別にブランド物の服を着る必要はなくて、どんな安い服でもそれを感じさせない。本当の意
味で服を選ばないのはキョウの方だ。
 それなのに、キョウはファッションに疎く、着るものに拘らない。いいセンまでいってる
のに、後ひとつ何かが足りない。そんなとき、わたしがそれを補う。胸にサングラスを差し
てみたり、髪にバンダナを巻いてみたり。『キョウ、似合ってるよ』とわたしが言うと、
『じゃあ、これで行こう』とキョウは納得する。これがキョウに対して唯一わたしがイニシ
アティヴを取れることだ。今ではキョウをコーディネートすることはわたしの楽しみで、キョ
ウがそれを喜んでくれることはわたしの喜びにもなっている。
 わたしはキョウがいなければきっと生きていけないだろう。
 キョウにとってのわたしもそういう存在になれたら、どんなにいいことだろう……。

 
◇              ◇
 
「そういうのって何だと思う?」
 突然のシィエラの質問に、キョウはフォークを操る手を止めた。
「あのね、シィエラ、君内部で何か思考はリンクしてるんだろうけど、それを知る術もない
ボクにいきなりそんな質問を投げかけられても、答えようがないじゃないか」
「そっか、それもそうだね」
「改めて納得することじゃないだろ」
 京は呆れたようにそう言うと、一度止めた手を再び動かしはじめた。
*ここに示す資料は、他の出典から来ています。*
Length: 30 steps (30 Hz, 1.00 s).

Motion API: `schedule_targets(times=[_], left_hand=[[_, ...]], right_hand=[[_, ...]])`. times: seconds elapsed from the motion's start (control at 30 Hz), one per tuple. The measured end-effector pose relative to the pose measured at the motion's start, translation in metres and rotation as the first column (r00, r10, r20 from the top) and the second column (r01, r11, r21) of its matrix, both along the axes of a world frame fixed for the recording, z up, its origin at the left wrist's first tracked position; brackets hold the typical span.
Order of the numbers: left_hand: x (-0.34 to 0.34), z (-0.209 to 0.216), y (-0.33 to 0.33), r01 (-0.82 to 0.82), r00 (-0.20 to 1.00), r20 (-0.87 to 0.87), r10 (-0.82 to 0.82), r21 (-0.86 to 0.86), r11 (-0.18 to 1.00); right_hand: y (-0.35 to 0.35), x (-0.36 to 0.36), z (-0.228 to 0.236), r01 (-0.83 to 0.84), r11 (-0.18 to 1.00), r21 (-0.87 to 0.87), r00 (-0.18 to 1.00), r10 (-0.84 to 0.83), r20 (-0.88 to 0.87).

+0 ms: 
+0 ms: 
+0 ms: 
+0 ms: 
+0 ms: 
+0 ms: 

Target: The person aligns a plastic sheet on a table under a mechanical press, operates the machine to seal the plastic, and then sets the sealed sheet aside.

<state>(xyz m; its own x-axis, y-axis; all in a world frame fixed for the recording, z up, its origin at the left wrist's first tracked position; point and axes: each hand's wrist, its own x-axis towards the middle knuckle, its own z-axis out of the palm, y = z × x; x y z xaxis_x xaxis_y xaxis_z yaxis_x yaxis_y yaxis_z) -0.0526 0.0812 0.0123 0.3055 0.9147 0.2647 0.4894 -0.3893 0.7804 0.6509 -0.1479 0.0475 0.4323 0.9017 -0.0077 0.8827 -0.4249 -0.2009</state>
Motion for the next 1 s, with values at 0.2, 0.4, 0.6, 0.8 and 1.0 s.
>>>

それと同時にシィエ
ラの思考も再び活動をはじめる。
 そして、ひとつ思いついた。
「ねえ、キョウ?」
「ん?」
 咀嚼の最中だったらしく、京からは不明瞭な音の返事が返ってきた。
「わたしたちって『心のかたち』が同じだと思わない?」
 京は一瞬目を丸くし、手も口もすべての動きが止めた。それからしばらくして思い出した
ように食べていたもの無理矢理に飲み込む。
「君があまり日本語が巧くないことは重々承知しているよ。でもね、それはあまりにも感覚
的すぎやしないか?」
「やっぱり?」
「ああ、そうだ。でも……」
 京は言い淀んだ。シィエラが「でも?」と続きを促す。
「でも、全くの意味不明というわけじゃない。言葉が拙いからこそ感覚的になって、感覚的
だからこそ同じく感覚的に理解できることだってある」
「言ってること、よくわかんない」
「つまりね、君の言ったこと、ボクにも少しは理解できるってこと。それと、君の言う通り、
ボクたちは『心のかたち』が同じかも知れないっていうことさ」
 その瞬間、シィエラの顔が真っ赤になった。そして、いつものように顔を逸らす。
「おいおい、何でそうなるんだよ。怒る場面か、ここが」
 もちろん、彼女が怒ってなんかいないことは言うまでもない。